Inde: mort de Manmohan Singh, ex-Premier ministre et père de l’ouverture économique du pays
26 décembre 2024
Manmohan Singh est décédé à l’âge de 92 ans, annonce ce 26 décembre 2024 Narendra Modi. L’ex-Premier ministre indien était tout le contraire de son successeur hindouiste Modi : discret, foncièrement anti-populiste et laïc jusqu’au bout des ongles. Originaire lui-même de la minorité sikh, formé à Cambridge et à Oxford, membre du parti du Congrès, ce brillant économiste a gouverné l’Inde pendant une décennie (2004-2014), s’attachant à transformer son pays en une puissance économique moderne et dynamique, tout en s’assurant à travers des mesures en faveur du développement que la croissance bénéficie aussi aux sections les plus vulnérables de la société.
Longtemps connu à l’étranger par son turban bleu lavande et sa barbe blanche, l’ancien Premier ministre indien (2004-2014), le sikh Manmohan Singh, s’est éteint à New Delhi, suite à des problèmes de santé liés à l’âge et à des complications cardiaques. Le défunt avait subi en 2009, alors qu’il était encore Premier ministre, une grave opération de pontage coronarien. En début d’année 2020, alors que l’Inde était confrontée à la crise du coronavirus, il avait dû être admis à l’hôpital en urgence après s’être plaint de douleurs cardiaques. Il est décédé jeudi 26 décembre 2024 au All India Institute of Medical Sciences à New Delhi, où il avait été conduit après avoir perdu connaissance.
Brillant économiste reconnu internationalement, Manmohan Singh fut un peu le Deng Xiao Ping indien. Qualifié d’« architecte de la modernisation de l’Inde », Singh avait engagé dans les années 1990, en tant que ministre des Finances, les premières réformes visant à libéraliser l’économie indienne. Le discours qu’il prononça à cette occasion devant le Parlement, annonçant l’émergence de l’Inde en tant que grande puissance économique et citant Victor Hugo (« Rien n’arrête une idée dont le temps est venu »), avait enflammé les imaginations.
Passionné d’économie
Manmohan Singh est né le 26 septembre 1932 dans le petit village de Gah, au Punjab occidental, qui fait aujourd’hui partie du Pakistan. Il a perdu sa mère très jeune et son père était marchand de fruits secs. Lors de la partition de l’Inde, les Singh avaient quitté le Pakistan pour venir s’installer à Amritsar, dans la partie indienne du Punjab. Comme la famille n’avait pas beaucoup de moyens, c’est dans une école caritative que les enfants firent leurs études. Fils aîné, le futur Premier ministre était bon élève. À l’étroit dans la demeure familiale, il s’isolait dans la rue, selon la légende, pour faire ses devoirs à la lumière des réverbères.
Malgré ses bons résultats, le jeune Manmohan avait dû toutefois plaider avec son père pour pouvoir poursuivre ses études après le baccalauréat plutôt que de s’occuper du business familial. Étant passionné d’économie depuis son très jeune âge, il aurait décidé de se spécialiser dans ce domaine pour pouvoir un jour « éradiquer la pauvreté ».
Après avoir terminé ses premiers cursus universitaires à l’université du Punjab, il réussit à obtenir des bourses pour aller parfaire sa formation en Grande-Bretagne. Diplômé de Cambridge (St. John’s College) et de l’université d’Oxford (Neuffield College) où il fit son doctorat en économie, il travailla quelques années pour une agence des Nations unies, avant de regagner l’Inde à la fin des années 1960.

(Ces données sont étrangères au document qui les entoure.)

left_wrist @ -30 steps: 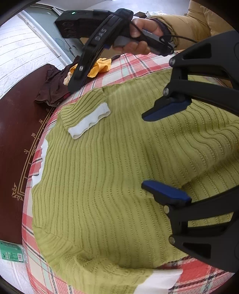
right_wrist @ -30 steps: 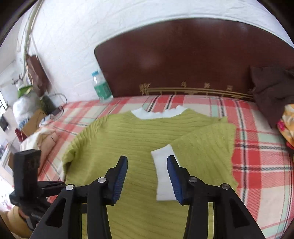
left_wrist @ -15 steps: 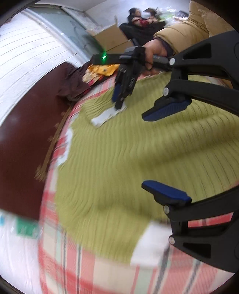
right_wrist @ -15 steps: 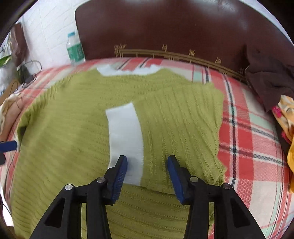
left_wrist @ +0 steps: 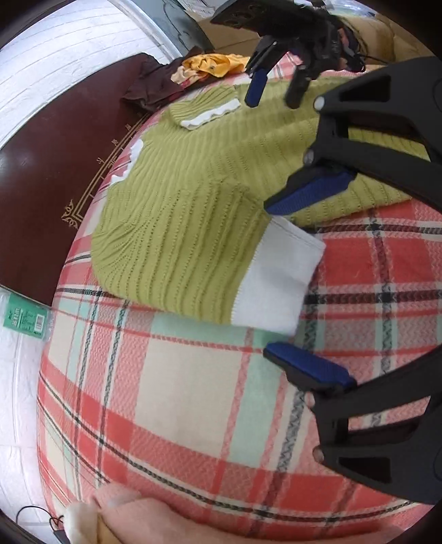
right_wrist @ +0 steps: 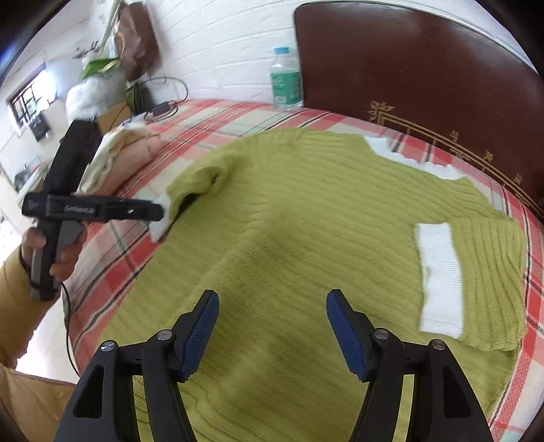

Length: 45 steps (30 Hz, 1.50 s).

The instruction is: Fold clothes

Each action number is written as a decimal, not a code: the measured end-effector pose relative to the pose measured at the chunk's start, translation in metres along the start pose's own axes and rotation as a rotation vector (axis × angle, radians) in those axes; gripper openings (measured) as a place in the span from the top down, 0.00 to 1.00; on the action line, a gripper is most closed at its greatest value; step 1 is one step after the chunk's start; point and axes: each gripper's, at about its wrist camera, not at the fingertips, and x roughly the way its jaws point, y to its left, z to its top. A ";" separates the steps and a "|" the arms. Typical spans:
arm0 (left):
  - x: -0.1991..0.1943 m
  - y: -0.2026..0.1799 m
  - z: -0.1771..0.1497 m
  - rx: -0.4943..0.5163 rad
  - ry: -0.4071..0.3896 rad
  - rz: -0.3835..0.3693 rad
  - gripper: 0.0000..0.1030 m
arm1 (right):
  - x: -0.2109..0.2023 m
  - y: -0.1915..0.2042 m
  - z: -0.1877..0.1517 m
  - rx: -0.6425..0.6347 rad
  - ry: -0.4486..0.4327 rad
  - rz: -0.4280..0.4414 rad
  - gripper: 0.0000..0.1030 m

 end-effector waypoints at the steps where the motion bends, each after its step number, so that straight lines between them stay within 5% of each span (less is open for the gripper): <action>1: 0.002 -0.002 0.003 0.004 0.010 0.003 0.68 | 0.001 0.005 -0.002 -0.003 0.007 0.000 0.32; 2: 0.003 -0.003 0.006 0.002 0.021 -0.002 0.87 | 0.001 0.007 -0.004 -0.002 0.013 0.002 0.32; 7: -0.030 -0.004 0.044 -0.003 -0.086 0.034 0.87 | -0.003 0.000 -0.012 0.053 0.004 0.002 0.31; 11: -0.060 -0.033 0.089 0.061 -0.156 -0.011 0.87 | -0.010 -0.013 -0.020 0.116 -0.010 0.007 0.30; 17: -0.008 -0.129 0.100 0.307 -0.015 -0.097 0.86 | -0.011 -0.032 -0.027 0.195 -0.009 0.008 0.30; 21: 0.033 -0.151 0.080 0.335 0.072 -0.136 0.64 | -0.014 -0.041 -0.026 0.216 -0.020 0.015 0.29; 25: 0.014 -0.130 0.057 0.288 -0.013 -0.158 0.51 | -0.014 -0.044 -0.017 0.198 -0.039 0.023 0.27; 27: 0.001 -0.109 0.047 0.230 -0.056 -0.151 0.34 | -0.011 -0.044 -0.010 0.187 -0.051 0.032 0.26; 30: -0.007 -0.079 0.037 0.170 -0.082 -0.081 0.33 | 0.001 -0.047 0.004 0.184 -0.059 0.042 0.25; 34: 0.013 -0.052 0.027 0.130 -0.020 0.030 0.33 | 0.026 -0.063 0.027 0.246 -0.063 0.049 0.25; 40: 0.035 -0.055 0.022 0.161 0.005 0.109 0.33 | 0.044 -0.074 0.044 0.300 -0.065 0.049 0.25; 41: 0.036 -0.059 0.022 0.177 -0.002 0.130 0.38 | 0.042 -0.073 0.044 0.294 -0.065 0.045 0.25; 42: 0.038 -0.062 0.023 0.191 -0.010 0.161 0.58 | 0.040 -0.072 0.043 0.289 -0.064 0.041 0.26; 45: 0.035 -0.064 0.025 0.198 -0.012 0.174 0.92 | 0.021 -0.075 0.030 0.297 -0.077 0.049 0.26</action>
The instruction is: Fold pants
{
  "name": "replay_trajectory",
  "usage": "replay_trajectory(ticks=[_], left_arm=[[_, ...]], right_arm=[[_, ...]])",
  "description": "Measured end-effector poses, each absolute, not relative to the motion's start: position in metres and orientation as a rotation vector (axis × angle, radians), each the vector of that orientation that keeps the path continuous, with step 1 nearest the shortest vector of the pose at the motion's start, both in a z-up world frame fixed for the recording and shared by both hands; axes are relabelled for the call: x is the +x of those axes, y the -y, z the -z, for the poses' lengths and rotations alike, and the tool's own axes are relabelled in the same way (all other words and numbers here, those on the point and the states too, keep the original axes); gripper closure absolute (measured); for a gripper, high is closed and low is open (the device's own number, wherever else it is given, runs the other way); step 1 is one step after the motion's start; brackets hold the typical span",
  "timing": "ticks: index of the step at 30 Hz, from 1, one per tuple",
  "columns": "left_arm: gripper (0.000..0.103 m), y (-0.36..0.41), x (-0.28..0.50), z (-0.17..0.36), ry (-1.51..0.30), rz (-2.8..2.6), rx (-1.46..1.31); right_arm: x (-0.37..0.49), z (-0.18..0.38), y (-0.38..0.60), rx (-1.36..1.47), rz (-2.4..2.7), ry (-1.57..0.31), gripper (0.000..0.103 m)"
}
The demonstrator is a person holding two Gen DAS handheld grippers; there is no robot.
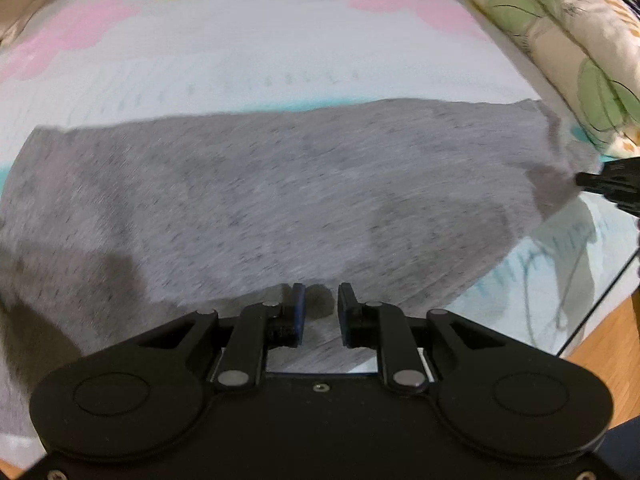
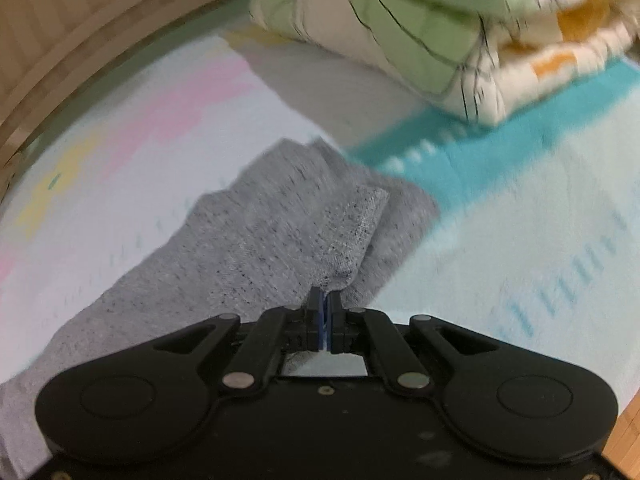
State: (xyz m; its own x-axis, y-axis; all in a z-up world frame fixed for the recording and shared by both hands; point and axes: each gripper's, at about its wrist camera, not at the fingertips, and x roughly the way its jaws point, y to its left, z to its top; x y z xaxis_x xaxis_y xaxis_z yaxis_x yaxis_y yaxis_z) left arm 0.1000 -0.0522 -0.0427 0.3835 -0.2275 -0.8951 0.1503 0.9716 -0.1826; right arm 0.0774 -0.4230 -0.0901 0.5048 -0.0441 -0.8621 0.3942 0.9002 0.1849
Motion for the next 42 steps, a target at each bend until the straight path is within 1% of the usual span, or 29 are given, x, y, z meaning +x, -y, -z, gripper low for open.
replay_trajectory(ticks=[1,2,3,4,6,10,21,26,30,32,33,34,38,40,42], left_arm=[[0.077,0.056,0.101,0.042,-1.143,0.254,-0.067],[0.077,0.061,0.104,0.044,-1.139,0.262,-0.059],[0.077,0.065,0.106,0.047,-1.145,0.265,-0.054],[0.077,0.068,0.108,0.051,-1.156,0.269,-0.054],[0.076,0.073,0.111,0.060,-1.195,0.279,-0.062],[0.074,0.078,0.110,0.063,-1.179,0.277,-0.067],[0.073,0.085,0.113,0.064,-1.178,0.261,-0.055],[0.072,0.090,0.112,0.064,-1.178,0.251,-0.037],[0.069,0.094,0.113,0.065,-1.173,0.247,-0.030],[0.069,0.096,0.114,0.065,-1.174,0.245,-0.027],[0.069,0.096,0.114,0.065,-1.174,0.245,-0.025],[0.069,0.095,0.113,0.064,-1.175,0.245,-0.026],[0.069,0.088,0.111,0.059,-1.168,0.246,-0.041],[0.069,0.088,0.110,0.055,-1.143,0.255,-0.059],[0.069,0.091,0.109,0.049,-1.098,0.272,-0.058]], right_arm=[[0.078,0.092,0.424,0.386,0.266,-1.014,0.098],[0.078,0.093,0.424,0.389,0.256,-1.008,0.097],[0.077,0.091,0.426,0.397,0.247,-0.997,0.092],[0.076,0.088,0.429,0.409,0.243,-0.980,0.081],[0.074,0.082,0.435,0.423,0.269,-0.945,0.072],[0.073,0.071,0.453,0.458,0.314,-0.867,0.071],[0.091,0.086,0.466,0.502,0.298,-0.867,0.071],[0.087,0.079,0.457,0.431,0.291,-0.833,0.071],[0.090,0.083,0.458,0.411,0.270,-0.846,0.072],[0.093,0.085,0.460,0.424,0.284,-0.852,0.075],[0.093,0.085,0.458,0.418,0.290,-0.849,0.081],[0.092,0.083,0.455,0.400,0.290,-0.836,0.096],[0.089,0.072,0.437,0.240,0.257,-0.796,0.098],[0.085,0.061,0.431,0.157,0.248,-0.751,0.098],[0.080,0.050,0.435,0.134,0.245,-0.727,0.099]])
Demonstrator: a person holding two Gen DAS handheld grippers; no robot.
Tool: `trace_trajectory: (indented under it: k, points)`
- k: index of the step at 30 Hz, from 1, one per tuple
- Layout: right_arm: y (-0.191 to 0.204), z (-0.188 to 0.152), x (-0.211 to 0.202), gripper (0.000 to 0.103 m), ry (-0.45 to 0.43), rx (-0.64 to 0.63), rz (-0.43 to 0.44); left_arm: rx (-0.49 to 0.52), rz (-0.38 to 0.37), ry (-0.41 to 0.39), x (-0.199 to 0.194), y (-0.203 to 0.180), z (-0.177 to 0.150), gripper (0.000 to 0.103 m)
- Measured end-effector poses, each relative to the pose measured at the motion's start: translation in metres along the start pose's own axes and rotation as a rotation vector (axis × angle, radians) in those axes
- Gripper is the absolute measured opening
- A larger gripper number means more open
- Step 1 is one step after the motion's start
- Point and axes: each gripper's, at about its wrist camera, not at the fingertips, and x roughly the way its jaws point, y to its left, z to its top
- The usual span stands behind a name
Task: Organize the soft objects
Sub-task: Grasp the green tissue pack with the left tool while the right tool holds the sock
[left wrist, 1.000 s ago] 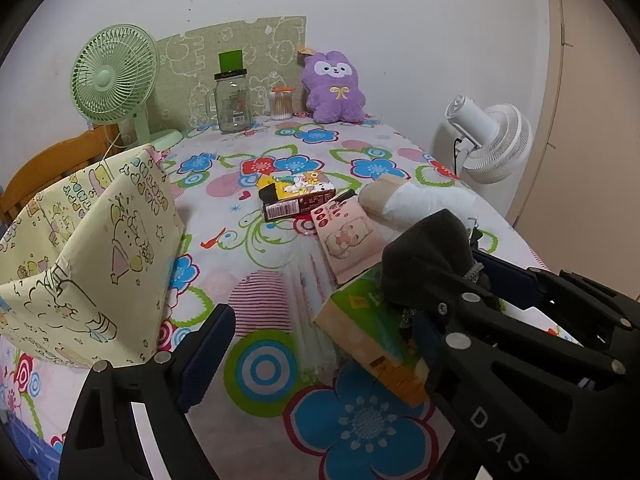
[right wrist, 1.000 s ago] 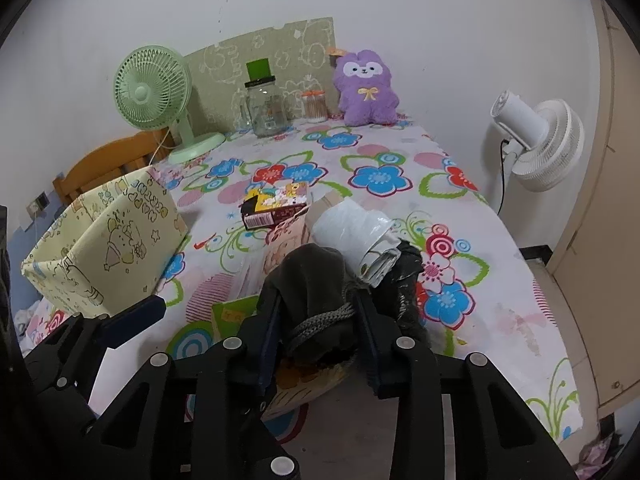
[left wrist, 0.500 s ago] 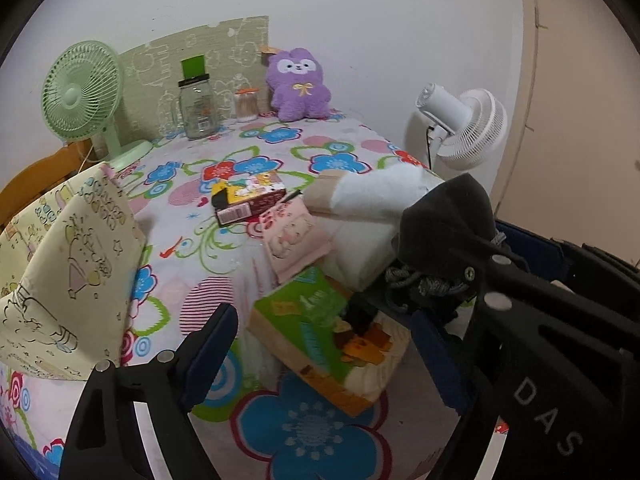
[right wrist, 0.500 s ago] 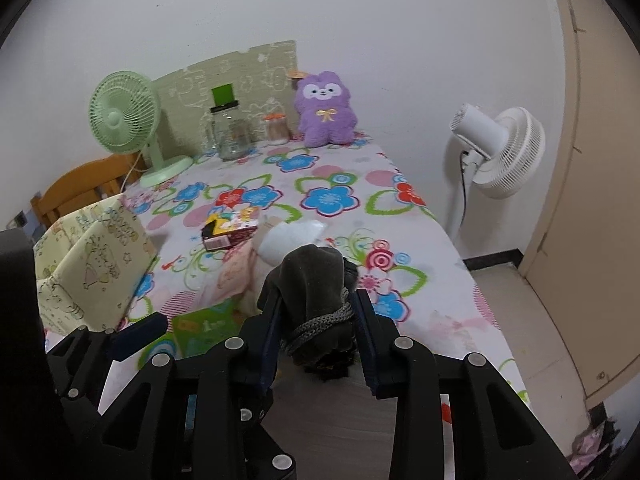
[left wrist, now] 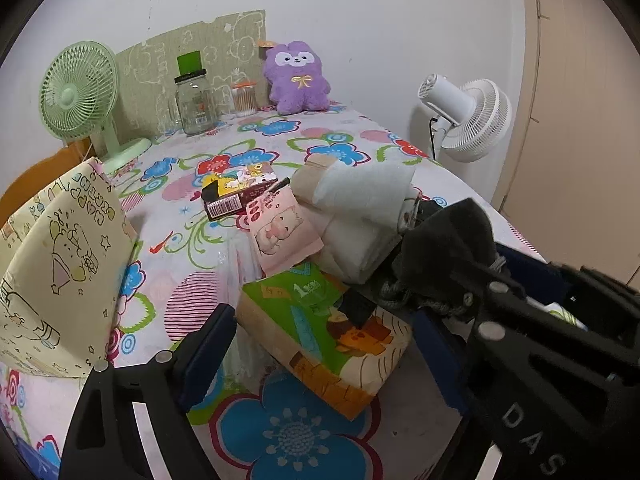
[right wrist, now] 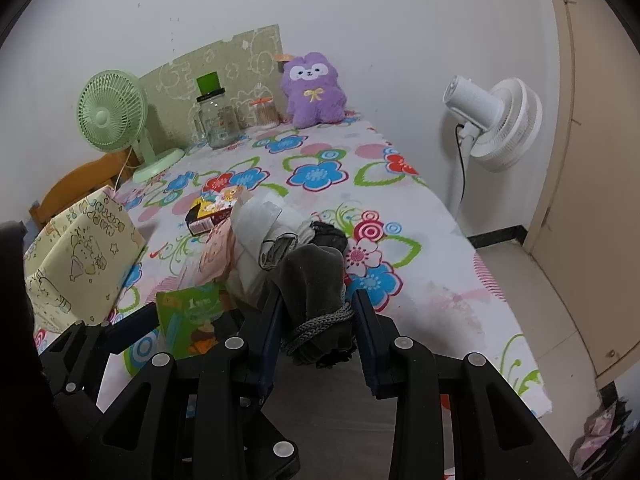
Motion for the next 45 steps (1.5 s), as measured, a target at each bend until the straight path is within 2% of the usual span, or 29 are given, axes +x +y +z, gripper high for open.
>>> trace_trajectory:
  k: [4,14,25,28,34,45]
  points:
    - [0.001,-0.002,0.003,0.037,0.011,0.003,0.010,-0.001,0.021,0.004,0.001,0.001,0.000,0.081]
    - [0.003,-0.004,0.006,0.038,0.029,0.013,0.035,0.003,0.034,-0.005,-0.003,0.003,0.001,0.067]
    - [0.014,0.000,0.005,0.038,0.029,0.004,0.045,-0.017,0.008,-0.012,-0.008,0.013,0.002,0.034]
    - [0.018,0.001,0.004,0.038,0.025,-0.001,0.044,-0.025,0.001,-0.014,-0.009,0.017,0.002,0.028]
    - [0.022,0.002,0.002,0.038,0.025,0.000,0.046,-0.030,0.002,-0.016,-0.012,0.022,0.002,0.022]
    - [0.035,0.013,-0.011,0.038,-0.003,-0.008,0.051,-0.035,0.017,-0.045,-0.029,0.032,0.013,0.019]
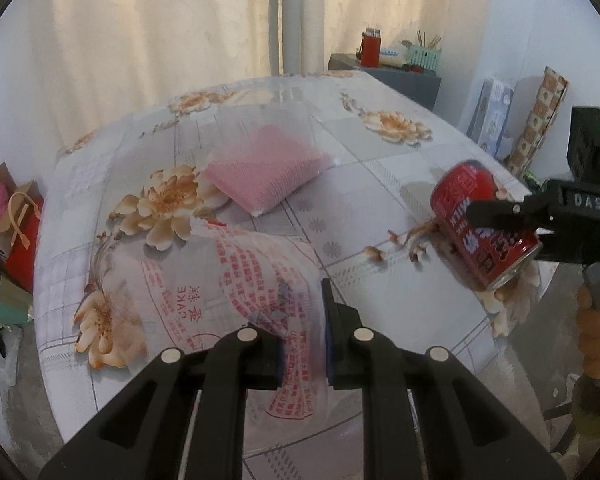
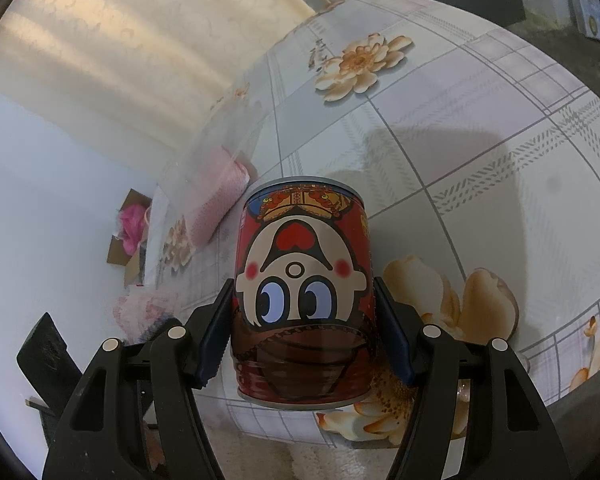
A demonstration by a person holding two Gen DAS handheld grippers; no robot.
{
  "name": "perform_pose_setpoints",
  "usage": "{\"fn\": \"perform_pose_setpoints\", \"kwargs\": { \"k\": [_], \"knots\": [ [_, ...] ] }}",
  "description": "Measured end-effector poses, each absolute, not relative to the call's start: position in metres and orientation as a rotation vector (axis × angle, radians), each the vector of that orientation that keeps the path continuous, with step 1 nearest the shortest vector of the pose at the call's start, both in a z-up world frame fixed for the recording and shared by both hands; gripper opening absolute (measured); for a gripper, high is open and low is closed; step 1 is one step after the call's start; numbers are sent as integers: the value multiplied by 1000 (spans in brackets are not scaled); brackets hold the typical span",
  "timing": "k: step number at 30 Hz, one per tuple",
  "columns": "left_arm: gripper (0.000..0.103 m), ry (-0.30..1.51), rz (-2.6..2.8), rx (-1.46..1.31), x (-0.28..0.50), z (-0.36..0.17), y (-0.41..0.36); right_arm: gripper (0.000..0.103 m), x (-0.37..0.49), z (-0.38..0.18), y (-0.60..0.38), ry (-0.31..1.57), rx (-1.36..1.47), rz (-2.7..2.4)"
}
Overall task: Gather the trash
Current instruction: 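Lift the snack bag with the left tool while the right tool holds the can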
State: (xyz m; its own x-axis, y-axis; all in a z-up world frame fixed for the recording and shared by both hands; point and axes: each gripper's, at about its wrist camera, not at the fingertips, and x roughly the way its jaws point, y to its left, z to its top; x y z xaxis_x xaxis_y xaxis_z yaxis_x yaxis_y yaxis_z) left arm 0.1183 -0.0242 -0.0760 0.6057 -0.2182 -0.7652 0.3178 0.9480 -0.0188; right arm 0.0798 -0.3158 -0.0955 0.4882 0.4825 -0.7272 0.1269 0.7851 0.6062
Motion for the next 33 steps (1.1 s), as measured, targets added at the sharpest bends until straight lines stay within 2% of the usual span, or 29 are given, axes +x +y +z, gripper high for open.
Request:
{"fn": "perform_pose_setpoints", "kwargs": {
  "k": [13, 33],
  "knots": [
    [18, 908, -285, 159, 122, -89, -30, 62, 78, -98, -315, 1056, 662, 237],
    [14, 911, -293, 156, 120, -95, -32, 62, 76, -95, -314, 1053, 666, 242]
  ]
}}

Commence alors une longue carrière de bureaucrate au sein de la haute administration indienne. Singh occupa à partir de 1972 plusieurs postes de conseiller en économie au sein du gouvernement indien, avant de diriger la Banque centrale indienne (1982-1985), puis le Commissariat au plan, entre 1985 et 1987. Il fut aussi proche conseiller du Premier ministre de l’époque, Rajiv Gandhi, qui lança dans les années 1980 une première série de mesures pour libéraliser l’économie indienne, sans réussir à mener le processus à son terme.
En 1989, le Congrès perdit les élections, puis deux ans plus tard, Rajiv Gandhi fut tragiquement assassiné lors d’une campagne électorale. Singh avait entre-temps pris le large en partant pour Genève où il occupa pendant deux ans le prestigieux poste de secrétaire général de la Commission Sud, émanation des mouvements des non-alignés.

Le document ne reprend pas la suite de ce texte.